Work request: Print, exactly as they appear in the listing below, the lines from the line with "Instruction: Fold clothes" to the line with "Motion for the", with both end lines kept.

────────

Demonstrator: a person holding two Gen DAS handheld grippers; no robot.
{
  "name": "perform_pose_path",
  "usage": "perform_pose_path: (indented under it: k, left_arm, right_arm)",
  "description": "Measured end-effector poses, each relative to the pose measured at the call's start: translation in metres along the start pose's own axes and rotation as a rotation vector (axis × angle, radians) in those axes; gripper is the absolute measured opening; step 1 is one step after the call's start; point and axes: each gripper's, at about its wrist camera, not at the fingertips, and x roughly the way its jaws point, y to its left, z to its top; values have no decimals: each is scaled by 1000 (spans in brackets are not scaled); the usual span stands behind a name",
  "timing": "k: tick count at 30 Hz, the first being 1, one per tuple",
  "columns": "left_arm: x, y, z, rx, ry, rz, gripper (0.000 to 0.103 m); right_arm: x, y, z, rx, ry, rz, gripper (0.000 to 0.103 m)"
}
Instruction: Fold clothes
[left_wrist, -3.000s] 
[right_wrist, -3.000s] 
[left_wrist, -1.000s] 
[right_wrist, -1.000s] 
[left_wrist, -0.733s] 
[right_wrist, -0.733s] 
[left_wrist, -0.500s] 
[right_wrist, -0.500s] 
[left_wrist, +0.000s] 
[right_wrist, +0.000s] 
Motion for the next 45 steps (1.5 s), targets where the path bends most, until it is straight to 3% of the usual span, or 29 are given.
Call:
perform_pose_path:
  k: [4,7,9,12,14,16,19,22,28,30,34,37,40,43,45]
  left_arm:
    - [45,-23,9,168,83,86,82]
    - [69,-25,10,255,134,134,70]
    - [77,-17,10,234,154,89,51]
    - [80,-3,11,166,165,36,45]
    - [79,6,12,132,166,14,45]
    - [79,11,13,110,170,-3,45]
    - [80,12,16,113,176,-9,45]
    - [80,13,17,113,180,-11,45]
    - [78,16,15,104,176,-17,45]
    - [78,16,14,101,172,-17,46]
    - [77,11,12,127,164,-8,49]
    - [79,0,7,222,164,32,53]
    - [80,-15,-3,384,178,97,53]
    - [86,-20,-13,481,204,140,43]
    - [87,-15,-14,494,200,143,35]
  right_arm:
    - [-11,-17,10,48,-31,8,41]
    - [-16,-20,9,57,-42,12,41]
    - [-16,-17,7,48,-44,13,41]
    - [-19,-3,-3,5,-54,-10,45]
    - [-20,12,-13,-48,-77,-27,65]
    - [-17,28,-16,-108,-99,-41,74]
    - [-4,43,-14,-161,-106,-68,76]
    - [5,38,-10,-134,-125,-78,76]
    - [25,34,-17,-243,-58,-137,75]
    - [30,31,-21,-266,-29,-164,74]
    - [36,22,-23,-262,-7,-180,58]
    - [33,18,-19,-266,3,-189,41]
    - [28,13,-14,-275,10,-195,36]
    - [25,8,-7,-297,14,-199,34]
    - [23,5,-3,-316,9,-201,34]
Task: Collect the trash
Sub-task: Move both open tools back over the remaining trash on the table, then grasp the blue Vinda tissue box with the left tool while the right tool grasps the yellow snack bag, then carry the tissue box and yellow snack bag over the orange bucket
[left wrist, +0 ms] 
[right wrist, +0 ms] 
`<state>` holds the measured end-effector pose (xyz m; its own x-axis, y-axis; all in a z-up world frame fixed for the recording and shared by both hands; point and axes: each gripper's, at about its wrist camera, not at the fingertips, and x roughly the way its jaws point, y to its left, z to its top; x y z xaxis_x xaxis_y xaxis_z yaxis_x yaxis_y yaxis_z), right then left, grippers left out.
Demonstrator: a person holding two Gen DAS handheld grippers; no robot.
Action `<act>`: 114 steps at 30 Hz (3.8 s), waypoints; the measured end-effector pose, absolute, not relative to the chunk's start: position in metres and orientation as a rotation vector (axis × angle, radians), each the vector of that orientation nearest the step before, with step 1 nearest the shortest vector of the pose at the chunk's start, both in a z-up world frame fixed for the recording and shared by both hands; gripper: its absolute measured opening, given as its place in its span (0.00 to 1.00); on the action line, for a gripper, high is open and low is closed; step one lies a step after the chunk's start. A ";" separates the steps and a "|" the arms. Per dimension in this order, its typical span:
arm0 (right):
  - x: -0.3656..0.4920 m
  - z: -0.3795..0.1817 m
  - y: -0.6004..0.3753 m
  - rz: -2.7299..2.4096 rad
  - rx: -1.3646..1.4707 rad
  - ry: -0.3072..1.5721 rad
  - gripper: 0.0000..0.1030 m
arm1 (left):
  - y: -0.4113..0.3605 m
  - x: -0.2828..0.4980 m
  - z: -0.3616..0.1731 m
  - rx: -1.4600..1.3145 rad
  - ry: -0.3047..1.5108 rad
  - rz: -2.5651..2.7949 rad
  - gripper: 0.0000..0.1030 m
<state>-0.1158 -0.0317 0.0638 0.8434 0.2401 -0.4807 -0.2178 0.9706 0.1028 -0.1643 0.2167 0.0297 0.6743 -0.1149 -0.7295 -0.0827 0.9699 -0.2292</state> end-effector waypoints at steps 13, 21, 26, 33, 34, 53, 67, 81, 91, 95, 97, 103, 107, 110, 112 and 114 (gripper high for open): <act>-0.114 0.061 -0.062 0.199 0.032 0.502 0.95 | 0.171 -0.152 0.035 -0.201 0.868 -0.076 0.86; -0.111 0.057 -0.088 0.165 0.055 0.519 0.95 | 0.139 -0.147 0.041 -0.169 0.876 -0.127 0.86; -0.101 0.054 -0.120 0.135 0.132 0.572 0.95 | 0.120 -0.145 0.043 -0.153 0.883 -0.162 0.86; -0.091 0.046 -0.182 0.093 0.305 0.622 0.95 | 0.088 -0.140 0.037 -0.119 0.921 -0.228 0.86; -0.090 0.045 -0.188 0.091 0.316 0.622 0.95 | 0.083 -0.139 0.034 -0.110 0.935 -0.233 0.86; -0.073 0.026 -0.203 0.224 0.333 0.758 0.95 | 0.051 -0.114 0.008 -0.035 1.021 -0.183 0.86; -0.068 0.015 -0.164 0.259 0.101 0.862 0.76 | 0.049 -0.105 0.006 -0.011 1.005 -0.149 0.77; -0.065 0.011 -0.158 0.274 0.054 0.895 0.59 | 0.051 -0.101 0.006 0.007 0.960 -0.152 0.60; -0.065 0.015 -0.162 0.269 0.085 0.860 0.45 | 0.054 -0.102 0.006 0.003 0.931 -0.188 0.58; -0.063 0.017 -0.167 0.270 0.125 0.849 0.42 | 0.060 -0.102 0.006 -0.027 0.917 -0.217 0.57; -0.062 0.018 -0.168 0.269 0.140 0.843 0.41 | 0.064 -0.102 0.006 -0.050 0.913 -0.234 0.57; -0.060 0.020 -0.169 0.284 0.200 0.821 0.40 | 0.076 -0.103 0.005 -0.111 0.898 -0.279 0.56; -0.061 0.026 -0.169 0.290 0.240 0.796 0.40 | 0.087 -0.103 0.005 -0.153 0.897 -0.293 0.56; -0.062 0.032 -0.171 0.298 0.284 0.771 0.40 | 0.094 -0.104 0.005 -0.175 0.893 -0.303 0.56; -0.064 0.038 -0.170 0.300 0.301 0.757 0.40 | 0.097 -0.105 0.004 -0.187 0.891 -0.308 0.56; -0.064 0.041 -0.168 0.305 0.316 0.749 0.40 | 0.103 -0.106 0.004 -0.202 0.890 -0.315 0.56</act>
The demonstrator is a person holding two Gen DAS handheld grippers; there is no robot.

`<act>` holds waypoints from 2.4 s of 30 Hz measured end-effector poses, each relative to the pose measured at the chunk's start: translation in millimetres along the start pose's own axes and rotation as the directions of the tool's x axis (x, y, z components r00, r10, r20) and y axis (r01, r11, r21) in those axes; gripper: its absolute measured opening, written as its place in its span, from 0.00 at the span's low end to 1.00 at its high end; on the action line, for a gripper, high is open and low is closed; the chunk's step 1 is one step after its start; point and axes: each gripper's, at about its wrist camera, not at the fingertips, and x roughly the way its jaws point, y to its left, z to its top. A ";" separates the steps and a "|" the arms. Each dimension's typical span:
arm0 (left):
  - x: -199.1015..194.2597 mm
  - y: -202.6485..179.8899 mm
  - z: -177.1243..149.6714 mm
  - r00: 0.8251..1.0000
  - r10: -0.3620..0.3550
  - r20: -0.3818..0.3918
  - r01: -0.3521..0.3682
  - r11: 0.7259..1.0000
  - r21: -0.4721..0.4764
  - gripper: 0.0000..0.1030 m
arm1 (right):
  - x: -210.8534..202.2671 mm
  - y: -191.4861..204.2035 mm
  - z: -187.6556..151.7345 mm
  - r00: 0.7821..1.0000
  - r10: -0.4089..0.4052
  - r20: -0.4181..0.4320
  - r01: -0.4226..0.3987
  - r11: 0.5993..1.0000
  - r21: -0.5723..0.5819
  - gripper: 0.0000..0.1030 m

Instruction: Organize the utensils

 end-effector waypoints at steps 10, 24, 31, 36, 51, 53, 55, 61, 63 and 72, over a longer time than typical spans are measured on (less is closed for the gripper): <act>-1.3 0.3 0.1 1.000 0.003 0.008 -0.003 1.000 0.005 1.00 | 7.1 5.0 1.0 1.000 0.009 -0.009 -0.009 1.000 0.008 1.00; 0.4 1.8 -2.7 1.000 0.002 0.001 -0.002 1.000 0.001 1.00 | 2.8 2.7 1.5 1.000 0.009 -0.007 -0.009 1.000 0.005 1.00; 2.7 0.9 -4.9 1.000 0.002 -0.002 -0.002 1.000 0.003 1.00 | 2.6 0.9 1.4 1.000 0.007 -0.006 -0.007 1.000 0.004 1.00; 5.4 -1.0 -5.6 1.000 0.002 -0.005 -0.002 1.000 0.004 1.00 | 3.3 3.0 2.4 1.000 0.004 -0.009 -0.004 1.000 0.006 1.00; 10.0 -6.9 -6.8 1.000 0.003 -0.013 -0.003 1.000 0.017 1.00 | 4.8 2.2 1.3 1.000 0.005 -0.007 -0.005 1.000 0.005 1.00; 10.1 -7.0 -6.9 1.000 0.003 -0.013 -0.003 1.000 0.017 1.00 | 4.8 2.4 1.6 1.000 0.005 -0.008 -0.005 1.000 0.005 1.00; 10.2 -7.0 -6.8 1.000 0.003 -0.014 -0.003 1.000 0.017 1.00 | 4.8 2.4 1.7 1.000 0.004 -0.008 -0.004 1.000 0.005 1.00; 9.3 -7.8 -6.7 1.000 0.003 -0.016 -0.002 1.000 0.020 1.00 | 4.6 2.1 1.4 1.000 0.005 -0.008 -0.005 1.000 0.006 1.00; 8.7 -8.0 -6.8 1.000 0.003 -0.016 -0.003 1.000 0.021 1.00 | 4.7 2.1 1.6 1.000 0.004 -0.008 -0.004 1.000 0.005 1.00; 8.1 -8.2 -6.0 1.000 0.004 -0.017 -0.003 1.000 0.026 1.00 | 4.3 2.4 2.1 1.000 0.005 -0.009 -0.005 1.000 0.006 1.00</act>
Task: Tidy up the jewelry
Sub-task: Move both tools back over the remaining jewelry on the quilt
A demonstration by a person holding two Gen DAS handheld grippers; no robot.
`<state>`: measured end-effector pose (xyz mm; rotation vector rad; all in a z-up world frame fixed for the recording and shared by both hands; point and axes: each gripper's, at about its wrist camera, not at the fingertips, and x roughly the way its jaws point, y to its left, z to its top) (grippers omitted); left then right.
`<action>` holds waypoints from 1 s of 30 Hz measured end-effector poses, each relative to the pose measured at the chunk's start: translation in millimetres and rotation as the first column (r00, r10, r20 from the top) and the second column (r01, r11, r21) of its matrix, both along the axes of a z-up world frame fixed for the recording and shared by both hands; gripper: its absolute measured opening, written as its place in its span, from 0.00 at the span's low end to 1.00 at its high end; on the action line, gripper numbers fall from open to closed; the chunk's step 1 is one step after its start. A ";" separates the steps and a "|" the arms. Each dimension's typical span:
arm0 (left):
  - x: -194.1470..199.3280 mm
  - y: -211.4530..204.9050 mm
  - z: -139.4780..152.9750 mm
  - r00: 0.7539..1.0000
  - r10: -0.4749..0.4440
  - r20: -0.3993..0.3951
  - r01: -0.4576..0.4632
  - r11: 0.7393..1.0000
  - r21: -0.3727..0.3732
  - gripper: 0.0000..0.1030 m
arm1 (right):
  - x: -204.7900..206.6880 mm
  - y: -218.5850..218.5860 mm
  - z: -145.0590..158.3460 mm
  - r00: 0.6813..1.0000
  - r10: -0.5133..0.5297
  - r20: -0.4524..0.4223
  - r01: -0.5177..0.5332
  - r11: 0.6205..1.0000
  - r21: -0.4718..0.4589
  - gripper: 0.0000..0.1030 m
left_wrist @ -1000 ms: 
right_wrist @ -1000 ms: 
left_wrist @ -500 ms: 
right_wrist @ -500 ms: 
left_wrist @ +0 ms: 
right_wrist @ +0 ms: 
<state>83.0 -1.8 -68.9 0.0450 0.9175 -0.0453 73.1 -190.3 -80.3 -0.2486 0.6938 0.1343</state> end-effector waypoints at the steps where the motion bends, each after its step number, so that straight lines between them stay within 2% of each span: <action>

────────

Output for this task:
Instruction: Fold clothes
[left_wrist, -3.000s] 
[right_wrist, -3.000s] 
[left_wrist, -1.000s] 
[right_wrist, -1.000s] 
[left_wrist, -0.733s] 
[right_wrist, -0.733s] 
[left_wrist, -0.500s] 
[right_wrist, -0.500s] 
[left_wrist, +0.000s] 
[right_wrist, +0.000s] 
Motion for the next 45 steps (1.5 s), targets where the path bends most, until it is straight to 3% of the usual span, or 29 are given.

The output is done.